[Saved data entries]
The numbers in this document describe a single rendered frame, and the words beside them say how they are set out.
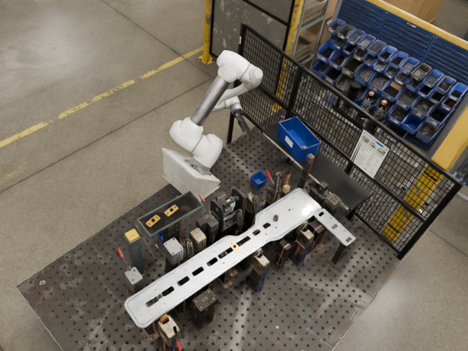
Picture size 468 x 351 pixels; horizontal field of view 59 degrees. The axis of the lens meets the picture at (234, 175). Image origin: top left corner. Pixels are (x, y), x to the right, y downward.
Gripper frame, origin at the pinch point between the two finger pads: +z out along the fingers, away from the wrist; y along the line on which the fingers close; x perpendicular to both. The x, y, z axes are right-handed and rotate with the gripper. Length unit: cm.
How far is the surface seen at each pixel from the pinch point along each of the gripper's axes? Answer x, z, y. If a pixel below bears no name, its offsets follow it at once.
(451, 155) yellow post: -105, 94, -32
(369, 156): -68, 65, -7
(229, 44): -1, -174, 116
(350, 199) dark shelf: -44, 82, 4
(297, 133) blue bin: -32.2, 15.9, 12.1
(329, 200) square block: -33, 79, -8
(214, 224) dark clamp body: 30, 72, -55
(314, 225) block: -17, 90, -12
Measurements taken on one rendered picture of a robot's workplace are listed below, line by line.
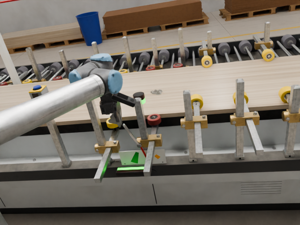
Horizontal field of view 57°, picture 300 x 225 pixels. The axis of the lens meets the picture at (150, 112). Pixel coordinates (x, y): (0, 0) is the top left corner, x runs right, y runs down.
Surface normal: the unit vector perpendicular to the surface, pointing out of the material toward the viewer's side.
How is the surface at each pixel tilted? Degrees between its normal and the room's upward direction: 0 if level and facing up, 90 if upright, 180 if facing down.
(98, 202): 90
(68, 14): 90
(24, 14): 90
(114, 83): 90
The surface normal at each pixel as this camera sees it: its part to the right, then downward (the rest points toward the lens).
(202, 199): -0.11, 0.51
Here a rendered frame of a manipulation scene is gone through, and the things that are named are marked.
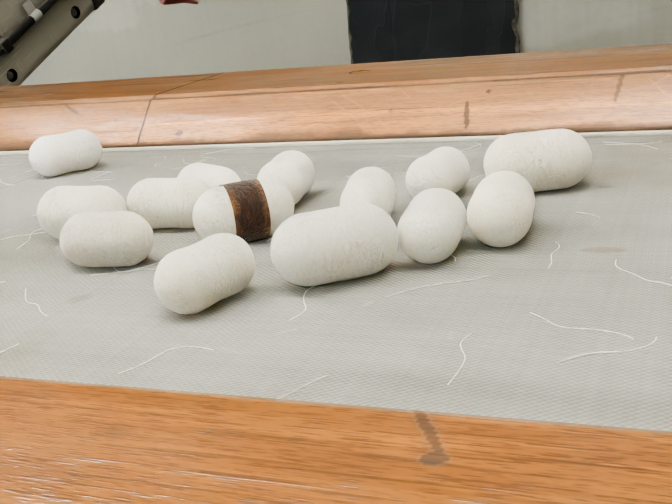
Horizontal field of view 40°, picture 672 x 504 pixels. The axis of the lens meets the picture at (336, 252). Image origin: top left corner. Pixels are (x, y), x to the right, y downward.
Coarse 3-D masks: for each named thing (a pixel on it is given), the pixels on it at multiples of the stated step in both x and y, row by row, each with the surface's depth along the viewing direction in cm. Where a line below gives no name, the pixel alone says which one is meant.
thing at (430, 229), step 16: (432, 192) 27; (448, 192) 28; (416, 208) 26; (432, 208) 26; (448, 208) 26; (464, 208) 28; (400, 224) 26; (416, 224) 26; (432, 224) 26; (448, 224) 26; (464, 224) 27; (400, 240) 26; (416, 240) 26; (432, 240) 26; (448, 240) 26; (416, 256) 26; (432, 256) 26; (448, 256) 27
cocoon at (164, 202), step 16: (144, 192) 33; (160, 192) 33; (176, 192) 32; (192, 192) 32; (128, 208) 33; (144, 208) 33; (160, 208) 33; (176, 208) 32; (192, 208) 32; (160, 224) 33; (176, 224) 33; (192, 224) 33
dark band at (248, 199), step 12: (252, 180) 31; (228, 192) 30; (240, 192) 30; (252, 192) 30; (264, 192) 30; (240, 204) 30; (252, 204) 30; (264, 204) 30; (240, 216) 30; (252, 216) 30; (264, 216) 30; (240, 228) 30; (252, 228) 30; (264, 228) 30; (252, 240) 31
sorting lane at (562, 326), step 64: (0, 192) 43; (128, 192) 40; (320, 192) 36; (576, 192) 32; (640, 192) 32; (0, 256) 33; (64, 256) 32; (256, 256) 29; (512, 256) 27; (576, 256) 26; (640, 256) 26; (0, 320) 26; (64, 320) 26; (128, 320) 25; (192, 320) 25; (256, 320) 24; (320, 320) 24; (384, 320) 23; (448, 320) 23; (512, 320) 22; (576, 320) 22; (640, 320) 22; (128, 384) 21; (192, 384) 21; (256, 384) 20; (320, 384) 20; (384, 384) 20; (448, 384) 19; (512, 384) 19; (576, 384) 19; (640, 384) 19
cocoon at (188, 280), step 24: (216, 240) 25; (240, 240) 26; (168, 264) 24; (192, 264) 24; (216, 264) 25; (240, 264) 25; (168, 288) 24; (192, 288) 24; (216, 288) 25; (240, 288) 26; (192, 312) 25

— Exercise —
Only lines that hold the string "gripper" belong in the answer, so copy every one of them from the records.

— Output for this exercise —
Gripper frame, origin at the pinch point between the two finger pads: +z out along the fingers, away from the wrist; y along the line on which the fingers close; x perpendicular to both. The x, y, z axes are right-handed and rotate with the gripper. Length unit: cm.
How far is the surface seen at each pixel from the pinch point along each of the gripper's axes? Answer x, z, y. If a pixel below bears no name, its offsets follow it at once.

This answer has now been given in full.